*Early in the development the formula det(AB) = det(A)det(B) provided a connection between matrix algebra and determinants.*[Italicized sentence added by me]

Ok, did he miss the point? Or did I… I assume Vitulli meant the use of a single letter (such as A) to represent a vector was a huge leap… but; I think the give-away was calling it a noun… variables like this are more like pronouns in my mind… using x in place of the number “four” or n for “some number not named”… correct me if you disagree…

Sadly, after all that, he left out the one that is known to almost every Algebra I student, “M is for slope”. Interestingly, that one has led to more mis-history in classrooms than any other topic, with the possible exception of the life of that Great American-Indian Mathematician, Chief Soh Cah Toa.

Here is what I have found about the slope, as it appears at my MathWords page; Slope is derived from the Latin root slupan for slip. The relation seems to be to the level or ground slipping away as you go forward. The root is also the progenitor of sleeve (the arm slips into it) and, by dropping the s in front we get lubricate and lubricious (a word describing a person who is "slick", or even "slimy").

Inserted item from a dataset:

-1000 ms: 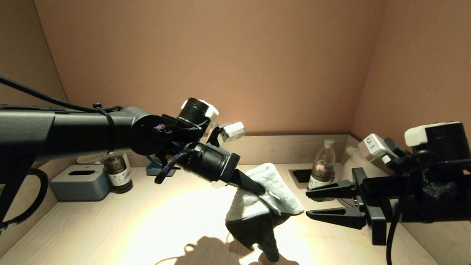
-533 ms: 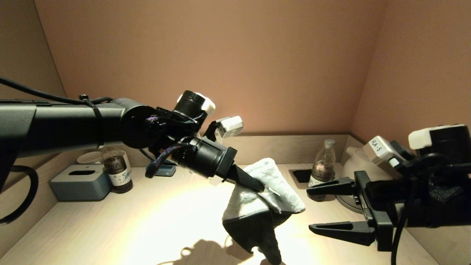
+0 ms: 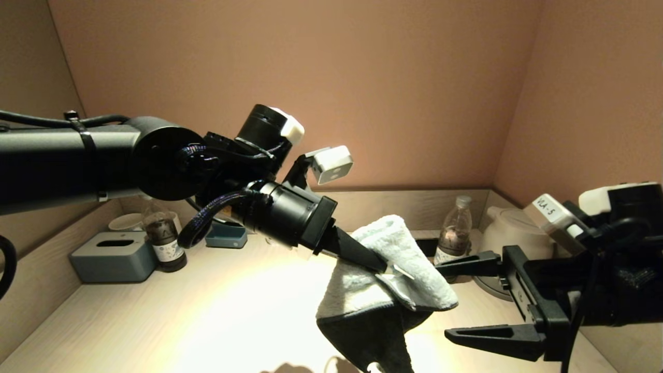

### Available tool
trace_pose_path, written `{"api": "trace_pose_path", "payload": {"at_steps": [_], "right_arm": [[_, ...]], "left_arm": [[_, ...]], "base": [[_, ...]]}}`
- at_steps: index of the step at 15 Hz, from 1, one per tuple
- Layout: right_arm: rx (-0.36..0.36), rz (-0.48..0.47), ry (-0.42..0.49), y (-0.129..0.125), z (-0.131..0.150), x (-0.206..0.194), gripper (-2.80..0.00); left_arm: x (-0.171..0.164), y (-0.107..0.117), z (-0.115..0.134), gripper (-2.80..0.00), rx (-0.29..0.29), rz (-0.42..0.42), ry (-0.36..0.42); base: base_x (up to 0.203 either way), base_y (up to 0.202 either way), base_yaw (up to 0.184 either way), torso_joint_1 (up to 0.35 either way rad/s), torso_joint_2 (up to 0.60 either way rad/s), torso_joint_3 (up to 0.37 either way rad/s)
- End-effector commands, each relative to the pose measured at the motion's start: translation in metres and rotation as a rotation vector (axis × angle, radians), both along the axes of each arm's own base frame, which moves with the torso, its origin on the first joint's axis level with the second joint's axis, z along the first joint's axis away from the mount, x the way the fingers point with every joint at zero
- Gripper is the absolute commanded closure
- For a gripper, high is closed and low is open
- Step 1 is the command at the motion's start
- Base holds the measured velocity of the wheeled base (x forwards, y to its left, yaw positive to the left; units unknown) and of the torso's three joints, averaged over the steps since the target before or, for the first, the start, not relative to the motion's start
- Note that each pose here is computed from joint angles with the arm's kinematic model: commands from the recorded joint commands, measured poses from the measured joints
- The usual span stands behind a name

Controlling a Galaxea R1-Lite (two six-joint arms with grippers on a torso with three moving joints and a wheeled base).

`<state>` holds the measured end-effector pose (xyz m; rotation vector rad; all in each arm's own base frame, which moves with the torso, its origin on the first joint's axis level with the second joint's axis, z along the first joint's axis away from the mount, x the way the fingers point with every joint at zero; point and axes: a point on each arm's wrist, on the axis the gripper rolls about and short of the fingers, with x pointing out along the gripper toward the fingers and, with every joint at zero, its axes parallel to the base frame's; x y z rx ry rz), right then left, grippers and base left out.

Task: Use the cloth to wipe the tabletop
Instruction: Hand it to the other hand

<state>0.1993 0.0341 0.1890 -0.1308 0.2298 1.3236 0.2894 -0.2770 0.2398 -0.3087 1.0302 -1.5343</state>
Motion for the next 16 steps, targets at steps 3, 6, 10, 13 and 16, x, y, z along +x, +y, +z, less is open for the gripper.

Many variations of where the idea of M for slope originated seem to be mostly myth. One of the most common is that the letter was used by Descarte because it was the first letter of some French word or another that related. In a recent post to the AP Stats discussion list, Hector Hirigoyen shared the following story:

I was told by Mary Dolciani herself, that the SMSG group "decided "to use y=mx+b because of the French (Descartes, I presume)-"montant"; I found it strange because the "logical word" would be "pente"(which is slope (and the standard term in Spanish is pendiente, which matches this). However, several years ago, while visiting a French high school, I noticed the teacher used y=sx+b. I inquired, and she said because of the "American" word "slope." I believe they are using ax+b for the most part these days.

. Here are several other clips from postings about the topic on a discussion group about math history.

In his "Earliest Uses of Symbols from Geometry" web page, ... Jeff Miller gathered the following information: Slope. The earliest known use of m for slope is an 1844 British text by Matthew O'Brien entitled _A Treatise on Plane Co-Ordinate Geometry_ [V. Frederick Rickey]. George Salmon (1819-1904), an Irish mathematician, used y = mx + b in his _A Treatise on Conic Sections_, which was published in several editions beginning in 1848. Salmon referred in several places to O'Brien's Conic Sections and it may be that he adopted O'Brien's notation.

According to Erland Gadde, in Swedish textbooks the equation is usually written as y = kx + m. He writes that the technical Swedish word for "slope" is "riktningskoefficient", which literally means "direction coefficient," and he supposes k comes from "koefficient."

According to Dick Klingens, in the Netherlands the equation is usually written as y = ax + b or px + q or mx + n. He writes that the Dutch word for "slope" is "richtingscoefficient", which also means "direction coefficient." In Austria k is used for the slope, and d for the y-intercept. In Uruguay the equation is usually written as y = ax + b or y = mx + n, and the "slope" is called "pendiente", coeficiente angular", or "parametro de direccion".

It is not known why the letter m was chosen for slope; the choice may have been arbitrary. John Conway has suggested m could stand for "modulus of slope." One high school algebra textbook says the reason for m is unknown, but remarks that it is interesting that the French word for "to climb" is monter. However, there is no evidence to make any such connection. Descartes, who was French, did not use m. In _Mathematical Circles Revisited_ (1971) mathematics historian Howard W. Eves suggests "it just happened."

Jeff Miller's web site cited above now has updated the earliest use of m for slope.

The earliest known use of m for slope appears in Vincenzo Riccati?s memoir De methodo Hermanni ad locos geometricos resolvendos, which is chapter XII of the first part of his book Vincentii Riccati Opusculorum ad res Physica, & Mathematicas pertinentium (1757):

Propositio prima. Aequationes primi gradus construere. Ut Hermanni methodo utamor, danda est aequationi hujusmodi forma y = mx + n, quod semper fieri posse certum est. (p. 151)

The reference is to the Swiss mathematician Jacob Hermann (1678-1733). This use of m was found by Dr. Sandro Caparrini of the Department of Mathematics at the University of Torino.